REQUIRED WORK
Exactly the lines from the beginning of the material to the line with "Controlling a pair" are to be repeated, both ends included.

★ ★ ★

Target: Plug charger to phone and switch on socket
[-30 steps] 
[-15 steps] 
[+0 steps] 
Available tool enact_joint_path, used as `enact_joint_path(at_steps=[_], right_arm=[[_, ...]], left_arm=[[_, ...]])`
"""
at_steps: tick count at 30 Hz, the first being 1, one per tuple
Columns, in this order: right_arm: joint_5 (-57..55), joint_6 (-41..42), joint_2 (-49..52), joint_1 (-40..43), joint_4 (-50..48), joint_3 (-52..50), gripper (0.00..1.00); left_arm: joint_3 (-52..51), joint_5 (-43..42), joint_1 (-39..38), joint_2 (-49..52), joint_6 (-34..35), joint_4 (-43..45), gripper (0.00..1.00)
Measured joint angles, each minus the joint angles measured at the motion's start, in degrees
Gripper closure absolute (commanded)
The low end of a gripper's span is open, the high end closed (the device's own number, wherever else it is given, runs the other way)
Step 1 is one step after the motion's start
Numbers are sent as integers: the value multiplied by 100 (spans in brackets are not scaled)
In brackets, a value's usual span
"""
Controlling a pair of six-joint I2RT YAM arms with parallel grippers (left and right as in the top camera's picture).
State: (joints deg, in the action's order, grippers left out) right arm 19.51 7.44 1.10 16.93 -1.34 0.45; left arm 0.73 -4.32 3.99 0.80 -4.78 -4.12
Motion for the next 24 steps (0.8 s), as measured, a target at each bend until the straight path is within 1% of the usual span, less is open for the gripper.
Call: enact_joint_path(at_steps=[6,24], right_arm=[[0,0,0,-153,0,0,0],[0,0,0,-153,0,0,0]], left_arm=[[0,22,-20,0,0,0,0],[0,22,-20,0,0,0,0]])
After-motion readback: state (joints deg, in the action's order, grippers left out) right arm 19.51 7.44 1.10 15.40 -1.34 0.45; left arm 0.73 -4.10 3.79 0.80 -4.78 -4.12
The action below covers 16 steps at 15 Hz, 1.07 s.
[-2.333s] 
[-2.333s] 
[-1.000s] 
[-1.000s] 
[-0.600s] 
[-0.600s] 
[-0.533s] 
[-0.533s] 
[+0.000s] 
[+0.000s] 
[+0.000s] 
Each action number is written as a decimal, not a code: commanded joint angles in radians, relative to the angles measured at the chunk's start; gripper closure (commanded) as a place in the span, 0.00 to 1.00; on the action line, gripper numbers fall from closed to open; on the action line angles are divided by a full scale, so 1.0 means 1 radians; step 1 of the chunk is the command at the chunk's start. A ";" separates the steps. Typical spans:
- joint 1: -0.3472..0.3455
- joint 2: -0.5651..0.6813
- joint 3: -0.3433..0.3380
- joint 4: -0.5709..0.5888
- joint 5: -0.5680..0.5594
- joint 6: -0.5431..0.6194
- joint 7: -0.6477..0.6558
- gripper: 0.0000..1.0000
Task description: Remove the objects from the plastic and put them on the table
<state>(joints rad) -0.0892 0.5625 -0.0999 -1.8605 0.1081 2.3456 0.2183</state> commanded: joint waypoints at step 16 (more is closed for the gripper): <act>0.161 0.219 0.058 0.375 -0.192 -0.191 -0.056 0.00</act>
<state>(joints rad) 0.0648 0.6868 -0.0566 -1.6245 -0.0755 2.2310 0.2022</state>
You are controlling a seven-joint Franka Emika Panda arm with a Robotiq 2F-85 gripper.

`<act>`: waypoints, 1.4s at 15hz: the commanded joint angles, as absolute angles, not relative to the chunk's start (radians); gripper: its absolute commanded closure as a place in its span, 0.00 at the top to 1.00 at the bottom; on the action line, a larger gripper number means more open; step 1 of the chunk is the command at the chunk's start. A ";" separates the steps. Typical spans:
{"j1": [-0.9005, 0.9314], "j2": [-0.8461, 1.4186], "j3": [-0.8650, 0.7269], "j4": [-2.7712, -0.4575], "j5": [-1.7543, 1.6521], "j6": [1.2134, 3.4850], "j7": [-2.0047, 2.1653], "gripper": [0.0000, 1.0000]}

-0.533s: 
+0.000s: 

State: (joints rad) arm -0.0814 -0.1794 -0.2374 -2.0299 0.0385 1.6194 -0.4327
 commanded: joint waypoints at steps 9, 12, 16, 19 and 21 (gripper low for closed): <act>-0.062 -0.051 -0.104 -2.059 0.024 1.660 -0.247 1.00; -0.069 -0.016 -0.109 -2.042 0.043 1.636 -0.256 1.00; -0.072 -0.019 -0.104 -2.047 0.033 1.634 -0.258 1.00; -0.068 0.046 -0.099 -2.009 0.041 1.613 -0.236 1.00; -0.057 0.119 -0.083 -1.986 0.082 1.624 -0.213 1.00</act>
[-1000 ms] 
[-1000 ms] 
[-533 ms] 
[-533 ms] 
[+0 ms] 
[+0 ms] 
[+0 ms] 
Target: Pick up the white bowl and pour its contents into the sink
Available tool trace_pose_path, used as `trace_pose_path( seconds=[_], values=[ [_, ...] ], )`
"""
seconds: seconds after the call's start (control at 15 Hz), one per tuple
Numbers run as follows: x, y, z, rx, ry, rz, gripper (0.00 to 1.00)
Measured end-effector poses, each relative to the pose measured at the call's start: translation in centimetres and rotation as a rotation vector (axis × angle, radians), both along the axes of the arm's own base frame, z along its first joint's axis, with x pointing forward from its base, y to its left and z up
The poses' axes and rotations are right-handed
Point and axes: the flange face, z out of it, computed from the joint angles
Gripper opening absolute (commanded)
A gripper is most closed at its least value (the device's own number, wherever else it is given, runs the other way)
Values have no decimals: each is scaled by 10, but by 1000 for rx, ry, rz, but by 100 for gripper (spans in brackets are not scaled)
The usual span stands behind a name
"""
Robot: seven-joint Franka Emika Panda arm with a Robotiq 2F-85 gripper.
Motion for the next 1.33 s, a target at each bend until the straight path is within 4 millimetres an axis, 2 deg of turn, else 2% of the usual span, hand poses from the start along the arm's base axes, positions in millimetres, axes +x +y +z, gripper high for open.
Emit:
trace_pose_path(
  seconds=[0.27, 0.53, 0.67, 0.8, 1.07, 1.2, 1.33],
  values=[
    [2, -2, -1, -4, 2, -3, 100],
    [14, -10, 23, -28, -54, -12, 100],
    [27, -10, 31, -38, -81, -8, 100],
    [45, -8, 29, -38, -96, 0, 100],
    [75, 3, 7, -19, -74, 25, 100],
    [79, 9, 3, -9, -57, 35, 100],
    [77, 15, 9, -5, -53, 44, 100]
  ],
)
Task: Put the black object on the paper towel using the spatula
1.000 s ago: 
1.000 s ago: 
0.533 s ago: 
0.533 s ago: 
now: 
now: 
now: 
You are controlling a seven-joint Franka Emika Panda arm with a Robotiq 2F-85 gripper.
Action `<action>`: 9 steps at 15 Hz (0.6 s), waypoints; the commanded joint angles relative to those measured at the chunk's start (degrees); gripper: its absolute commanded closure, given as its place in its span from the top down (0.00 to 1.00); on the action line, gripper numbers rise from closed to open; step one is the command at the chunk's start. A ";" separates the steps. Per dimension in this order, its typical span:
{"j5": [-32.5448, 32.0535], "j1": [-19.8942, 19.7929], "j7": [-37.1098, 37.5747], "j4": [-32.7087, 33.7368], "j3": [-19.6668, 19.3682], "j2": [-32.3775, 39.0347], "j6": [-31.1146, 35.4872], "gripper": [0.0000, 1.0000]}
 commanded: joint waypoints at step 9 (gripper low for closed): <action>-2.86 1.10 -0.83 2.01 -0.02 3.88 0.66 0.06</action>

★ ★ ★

YOUR RESPONSE
Target: Plug charger to phone and switch on socket
[-30 steps] 
[-15 steps] 
[+0 steps] 
Available tool enact_joint_path, used as `enact_joint_path(at_steps=[_], right_arm=[[_, ...]], left_arm=[[_, ...]])`
"""
at_steps: tick count at 30 Hz, the first being 1, one per tuple
Columns, in this order: right_arm: joint_5 (-57..55), joint_6 (-41..42), joint_2 (-49..52), joint_1 (-40..43), joint_4 (-50..48), joint_3 (-52..50), gripper (0.00..1.00); left_arm: joint_3 (-52..51), joint_5 (-43..42), joint_1 (-39..38), joint_2 (-49..52), joint_6 (-34..35), joint_4 (-43..45), gripper (0.00..1.00)
Measured joint angles, each minus the joint angles measured at the motion's start, in degrees
Gripper closure absolute (commanded)
The low end of a gripper's span is open, the high end closed (the device's own number, wherever else it is given, runs the other way)
Step 1 is one step after the motion's start
Numbers are sent as integers: the value multiplied by 100 (spans in brackets are not scaled)
In brackets, a value's usual span
"""
Controlling a pair of six-joint I2RT YAM arms with parallel grippers (left and right as in the top camera's picture).

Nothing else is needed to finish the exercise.